Nom commun : Campagnol basque
Nom latin : Microtus lusitanicus
Famille : Arvicolinés - ordre des Rongeurs
Période d’activité / d’observation : observable toute l’année
Statut réglementaire : Fr : LC

Descriptif et particularités

Le campagnol basque fait partie du genre Microtus, du sous-genre Terricola (Chaline et al., 1988 ; Brunet-Lecomte, 1990). Il présente un pelage gris sombre à sépia sur le dos et gris sur le ventre, une queue bicolore plus foncée dessus. Il est légèrement plus petit et plus sombre que le Campagnol provençal. En France, le campagnol basque est parapatrique du Campagnol provençal.

Habitat et écologie

Le campagnol basque est essentiellement nocturne. Il utilise un réseau de galeries souterraines superficielles creusées dans des sols profonds et humides recouverts de végétation dense, mais il reste moins fouisseur que les autres campagnols souterrains (Giannoni et al., 1993). L’espèce affectionne les habitats ouverts tels que les prairies, les cultures, les vergers et les clairières, souvent proches de murets de pierre. Il peut se reproduire toute l’année, en conditions favorables. Ses populations présentent des densités comprises entre 100 et 200 animaux par hectare et ne subissent pas de fluctuations cycliques. L’espèce se nourrit surtout des parties souterraines des plantes et suit la phénologie de la végétation, profitant à la dispersion de nombreuses espèces végétales en stockant des réserves de géophytes.

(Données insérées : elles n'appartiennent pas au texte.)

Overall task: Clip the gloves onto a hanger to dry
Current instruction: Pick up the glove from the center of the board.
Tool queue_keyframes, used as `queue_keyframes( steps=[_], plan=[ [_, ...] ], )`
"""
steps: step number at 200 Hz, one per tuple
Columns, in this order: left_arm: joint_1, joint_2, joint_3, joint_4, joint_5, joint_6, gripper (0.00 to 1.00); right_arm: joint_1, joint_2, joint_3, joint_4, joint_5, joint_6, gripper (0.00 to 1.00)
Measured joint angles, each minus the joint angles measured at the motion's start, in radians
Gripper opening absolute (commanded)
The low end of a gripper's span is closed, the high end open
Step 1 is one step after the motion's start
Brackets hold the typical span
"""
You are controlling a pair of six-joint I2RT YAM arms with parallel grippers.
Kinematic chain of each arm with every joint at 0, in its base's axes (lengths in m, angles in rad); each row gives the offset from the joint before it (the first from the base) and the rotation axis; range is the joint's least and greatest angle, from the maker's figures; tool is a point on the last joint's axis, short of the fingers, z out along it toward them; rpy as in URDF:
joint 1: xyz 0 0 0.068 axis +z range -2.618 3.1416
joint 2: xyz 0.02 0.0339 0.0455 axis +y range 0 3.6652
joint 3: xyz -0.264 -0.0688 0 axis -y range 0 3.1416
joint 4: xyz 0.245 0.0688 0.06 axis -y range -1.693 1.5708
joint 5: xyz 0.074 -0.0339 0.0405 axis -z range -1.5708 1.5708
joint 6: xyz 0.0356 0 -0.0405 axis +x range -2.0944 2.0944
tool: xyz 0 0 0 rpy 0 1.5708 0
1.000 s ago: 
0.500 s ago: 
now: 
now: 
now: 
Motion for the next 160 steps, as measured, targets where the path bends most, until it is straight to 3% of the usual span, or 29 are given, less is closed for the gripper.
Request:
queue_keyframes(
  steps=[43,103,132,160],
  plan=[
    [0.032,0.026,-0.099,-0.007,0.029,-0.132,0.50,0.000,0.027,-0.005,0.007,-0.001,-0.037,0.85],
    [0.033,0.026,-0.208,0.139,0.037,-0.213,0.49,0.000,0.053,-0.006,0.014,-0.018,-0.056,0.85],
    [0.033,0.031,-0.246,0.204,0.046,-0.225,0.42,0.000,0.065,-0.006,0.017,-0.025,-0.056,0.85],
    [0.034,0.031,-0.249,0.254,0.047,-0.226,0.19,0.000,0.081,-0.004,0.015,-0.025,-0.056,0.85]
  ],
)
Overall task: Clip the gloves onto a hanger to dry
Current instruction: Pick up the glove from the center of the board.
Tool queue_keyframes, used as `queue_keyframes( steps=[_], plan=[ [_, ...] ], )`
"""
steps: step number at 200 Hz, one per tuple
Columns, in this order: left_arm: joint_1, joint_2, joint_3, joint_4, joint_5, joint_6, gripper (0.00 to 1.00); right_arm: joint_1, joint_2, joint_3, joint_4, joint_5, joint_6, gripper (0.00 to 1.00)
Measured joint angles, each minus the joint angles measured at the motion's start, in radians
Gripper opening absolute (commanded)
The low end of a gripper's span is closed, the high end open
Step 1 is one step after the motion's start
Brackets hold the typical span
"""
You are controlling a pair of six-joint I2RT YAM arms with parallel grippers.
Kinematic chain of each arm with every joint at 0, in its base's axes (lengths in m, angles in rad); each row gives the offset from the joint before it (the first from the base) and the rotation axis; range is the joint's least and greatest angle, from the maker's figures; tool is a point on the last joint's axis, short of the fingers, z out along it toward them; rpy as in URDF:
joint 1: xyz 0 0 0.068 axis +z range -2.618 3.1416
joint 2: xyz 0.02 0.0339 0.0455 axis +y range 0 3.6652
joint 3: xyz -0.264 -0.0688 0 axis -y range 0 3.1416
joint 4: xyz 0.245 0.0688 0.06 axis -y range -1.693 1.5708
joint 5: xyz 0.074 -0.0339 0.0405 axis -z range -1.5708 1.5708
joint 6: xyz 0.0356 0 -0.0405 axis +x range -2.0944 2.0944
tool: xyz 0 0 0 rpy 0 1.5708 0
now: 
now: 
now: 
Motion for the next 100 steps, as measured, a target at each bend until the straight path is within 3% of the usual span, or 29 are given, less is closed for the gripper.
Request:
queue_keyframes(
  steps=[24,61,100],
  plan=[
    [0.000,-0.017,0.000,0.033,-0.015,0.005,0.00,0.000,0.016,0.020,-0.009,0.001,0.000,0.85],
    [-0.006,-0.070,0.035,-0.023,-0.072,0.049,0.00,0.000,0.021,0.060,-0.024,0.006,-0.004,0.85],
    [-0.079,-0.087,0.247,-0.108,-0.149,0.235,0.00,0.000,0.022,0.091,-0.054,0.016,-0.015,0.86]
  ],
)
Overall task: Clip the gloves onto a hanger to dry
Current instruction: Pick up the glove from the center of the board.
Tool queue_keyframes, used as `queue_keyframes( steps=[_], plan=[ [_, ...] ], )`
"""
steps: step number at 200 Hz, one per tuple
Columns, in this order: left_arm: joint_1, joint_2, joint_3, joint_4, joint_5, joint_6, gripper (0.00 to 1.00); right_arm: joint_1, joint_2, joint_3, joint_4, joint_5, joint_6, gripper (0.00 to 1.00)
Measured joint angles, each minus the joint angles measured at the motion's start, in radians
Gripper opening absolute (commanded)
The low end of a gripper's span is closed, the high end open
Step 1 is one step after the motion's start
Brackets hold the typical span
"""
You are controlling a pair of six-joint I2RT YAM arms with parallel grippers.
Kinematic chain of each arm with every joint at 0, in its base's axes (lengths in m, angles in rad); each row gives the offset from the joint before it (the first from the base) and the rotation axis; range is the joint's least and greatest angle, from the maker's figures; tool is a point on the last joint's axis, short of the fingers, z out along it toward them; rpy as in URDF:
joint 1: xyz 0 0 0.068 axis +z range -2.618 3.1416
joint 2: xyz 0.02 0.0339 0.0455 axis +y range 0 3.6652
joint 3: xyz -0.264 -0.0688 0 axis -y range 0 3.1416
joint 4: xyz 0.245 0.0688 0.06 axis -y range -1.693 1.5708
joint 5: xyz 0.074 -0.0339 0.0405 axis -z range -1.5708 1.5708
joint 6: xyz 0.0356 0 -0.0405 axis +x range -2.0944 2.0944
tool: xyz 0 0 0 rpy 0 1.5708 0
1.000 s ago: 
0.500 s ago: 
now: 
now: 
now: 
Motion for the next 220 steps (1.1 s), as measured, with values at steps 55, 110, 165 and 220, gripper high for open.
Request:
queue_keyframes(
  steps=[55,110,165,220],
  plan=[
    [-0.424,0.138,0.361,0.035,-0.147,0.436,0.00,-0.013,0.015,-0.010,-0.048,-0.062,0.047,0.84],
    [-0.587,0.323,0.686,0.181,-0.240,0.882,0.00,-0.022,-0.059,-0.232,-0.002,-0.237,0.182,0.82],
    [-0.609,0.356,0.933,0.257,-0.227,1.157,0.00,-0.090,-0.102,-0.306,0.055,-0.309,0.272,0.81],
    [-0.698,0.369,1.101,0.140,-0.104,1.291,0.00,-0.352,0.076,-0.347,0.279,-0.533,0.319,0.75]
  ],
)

Répartition en Midi-Pyrénées

Le campagnol basque est répandu dans le quart nord-ouest de la Péninsule Ibérique. En Midi-Pyrénées, il est en limite de répartition et est abondant surtout dans les Hautes-Pyrénées, en particulier dans le piémont où il peut représenter une part importante du régime alimentaire de la chouette Effraie.

Menaces

Le campagnol basque peut occasionner des dommages aux jeunes plantations d’arbres fruitiers abondamment arrosées lorsqu’il est présent en forte densité. Ces désagréments pourraient susciter des opérations de piégeage et d’empoisonnement, mais il est absent des principales zones de production de la région et son aire de répartition ne semble pas avoir subi d’évolution notable ces dernières décennies.

Fiche rédigée par Cathie Boléat

Références citées

Giannoni S. M., Borghi C. E. and Martinez-RicaJ. P., 1993. Comparing the burrowing behavior of the Iberian mole voles (Microtus (Terricola) lusitanicus, M. (T.) pyrenaicus and M. (T.) duodecimcostatus). Mammlia, 57(4) : 483-490. Chaline J., Brunet-Lecomte P. et Graf J.-D., 1988. Validation de Terricola Fatio, 1867 pour les compagnols souterrains (Arvicolidae, Rodentia) paléarctiques actuels et fossiles. C.R. Acad. Sci. Paris, Sér. III, 306(15) : 475-478. Brunet-Lecomte P., 1990. Relations phylogénétiques et évolution des campagnols souterrains d’Europe (Terricola, Arvicolidae, Rodentia). C.R. SCI. Paris, Sér. II, 311(6) : 745-750.